OBJECTIVE: Thalamic abnormality in temporal lobe epilepsy (TLE) is well known from imaging studies, but evidence is lacking regarding connectivity profiles of the thalamus and their involvement in the disease process. We used a novel multisequence magnetic resonance imaging (MRI) protocol to elucidate the relationship between mesial temporal and thalamic pathology in TLE. METHODS: For 23 patients with TLE and 23 healthy controls, we performed T(1)-weighted (for analysis of tissue structure), diffusion tensor imaging (tissue connectivity), and T(1) and T(2) relaxation (tissue integrity) MRI across the whole brain. We used connectivity-based segmentation to determine connectivity patterns of thalamus to ipsilateral cortical regions (occipital, parietal, prefrontal, postcentral, precentral, and temporal).
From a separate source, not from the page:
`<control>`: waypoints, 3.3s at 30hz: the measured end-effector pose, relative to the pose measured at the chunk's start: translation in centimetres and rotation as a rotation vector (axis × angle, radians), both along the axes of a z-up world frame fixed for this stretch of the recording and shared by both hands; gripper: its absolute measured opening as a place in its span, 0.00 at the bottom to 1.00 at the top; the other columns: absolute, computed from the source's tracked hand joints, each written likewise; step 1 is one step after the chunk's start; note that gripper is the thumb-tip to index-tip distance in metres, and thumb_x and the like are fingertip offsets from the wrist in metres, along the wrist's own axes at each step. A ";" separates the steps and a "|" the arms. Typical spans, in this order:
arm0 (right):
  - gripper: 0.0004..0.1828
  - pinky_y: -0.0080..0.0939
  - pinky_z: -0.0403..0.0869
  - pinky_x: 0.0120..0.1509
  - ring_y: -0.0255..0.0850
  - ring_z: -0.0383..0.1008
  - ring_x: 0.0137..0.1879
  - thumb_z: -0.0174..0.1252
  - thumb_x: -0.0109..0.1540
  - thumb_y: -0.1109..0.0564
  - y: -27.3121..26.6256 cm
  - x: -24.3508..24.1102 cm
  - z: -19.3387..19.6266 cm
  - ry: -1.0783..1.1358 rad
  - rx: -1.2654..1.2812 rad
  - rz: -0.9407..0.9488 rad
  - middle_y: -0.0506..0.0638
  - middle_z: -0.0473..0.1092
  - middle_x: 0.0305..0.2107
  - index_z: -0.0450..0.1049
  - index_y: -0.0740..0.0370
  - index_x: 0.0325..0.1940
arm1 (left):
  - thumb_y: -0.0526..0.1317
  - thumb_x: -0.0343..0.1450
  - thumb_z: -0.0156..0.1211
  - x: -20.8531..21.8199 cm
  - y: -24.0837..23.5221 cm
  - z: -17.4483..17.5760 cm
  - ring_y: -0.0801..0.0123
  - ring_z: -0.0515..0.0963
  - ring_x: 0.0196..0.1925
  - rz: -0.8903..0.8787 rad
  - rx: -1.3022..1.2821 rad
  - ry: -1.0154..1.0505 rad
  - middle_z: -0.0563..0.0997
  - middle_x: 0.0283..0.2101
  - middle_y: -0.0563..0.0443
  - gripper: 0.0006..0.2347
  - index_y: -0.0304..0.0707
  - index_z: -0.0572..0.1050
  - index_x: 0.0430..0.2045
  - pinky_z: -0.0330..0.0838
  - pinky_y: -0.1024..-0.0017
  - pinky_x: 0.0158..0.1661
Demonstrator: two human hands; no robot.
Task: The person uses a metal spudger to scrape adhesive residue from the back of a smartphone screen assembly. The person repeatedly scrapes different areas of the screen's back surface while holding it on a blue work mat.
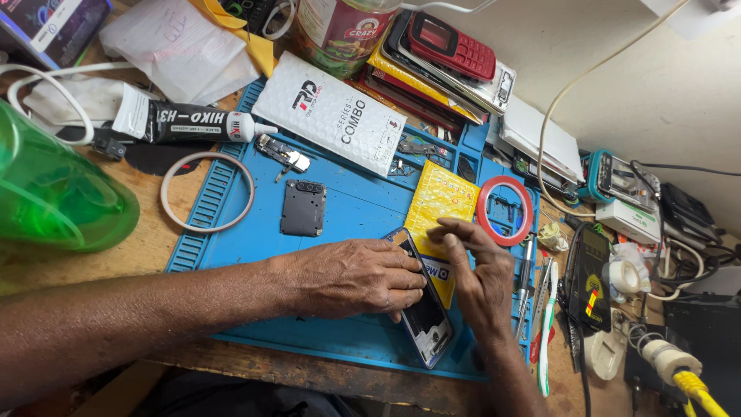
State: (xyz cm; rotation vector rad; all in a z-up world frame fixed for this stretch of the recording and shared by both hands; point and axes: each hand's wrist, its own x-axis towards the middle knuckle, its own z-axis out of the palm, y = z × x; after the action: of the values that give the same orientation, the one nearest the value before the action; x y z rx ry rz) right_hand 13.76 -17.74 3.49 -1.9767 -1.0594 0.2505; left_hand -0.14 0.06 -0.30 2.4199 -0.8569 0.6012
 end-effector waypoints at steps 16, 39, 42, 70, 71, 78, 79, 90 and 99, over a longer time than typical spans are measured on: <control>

We subsequently determined volumes, mean tractography streamlines, and mean T(1) and T(2) relaxometry values for each thalamic segment preferentially connecting to a given cortical region, and of the hippocampus and entorhinal cortex. RESULTS: As expected, patients had significant volume reduction and increased T(2) relaxation time in ipsilateral hippocampus and entorhinal cortex. There was bilateral volume loss, mean streamline reduction, and T(2) increase of the thalamic segment preferentially connected to temporal lobe, corresponding to anterior, dorsomedial, and pulvinar thalamic regions, with no evidence of significant change in any other thalamic segments. Left and right thalamotemporal segment volume and T(2) were significantly correlated with volume and T(2) of ipsilateral (epileptogenic), but not contralateral (nonepileptogenic), mesial temporal structures. SIGNIFICANCE: These convergent and robust data indicate that thalamic abnormality in TLE is restricted to the area of the thalamus that is preferentially connected to the epileptogenic temporal lobe. The degree of thalamic pathology is related to the extent of mesial temporal lobe damage in TLE.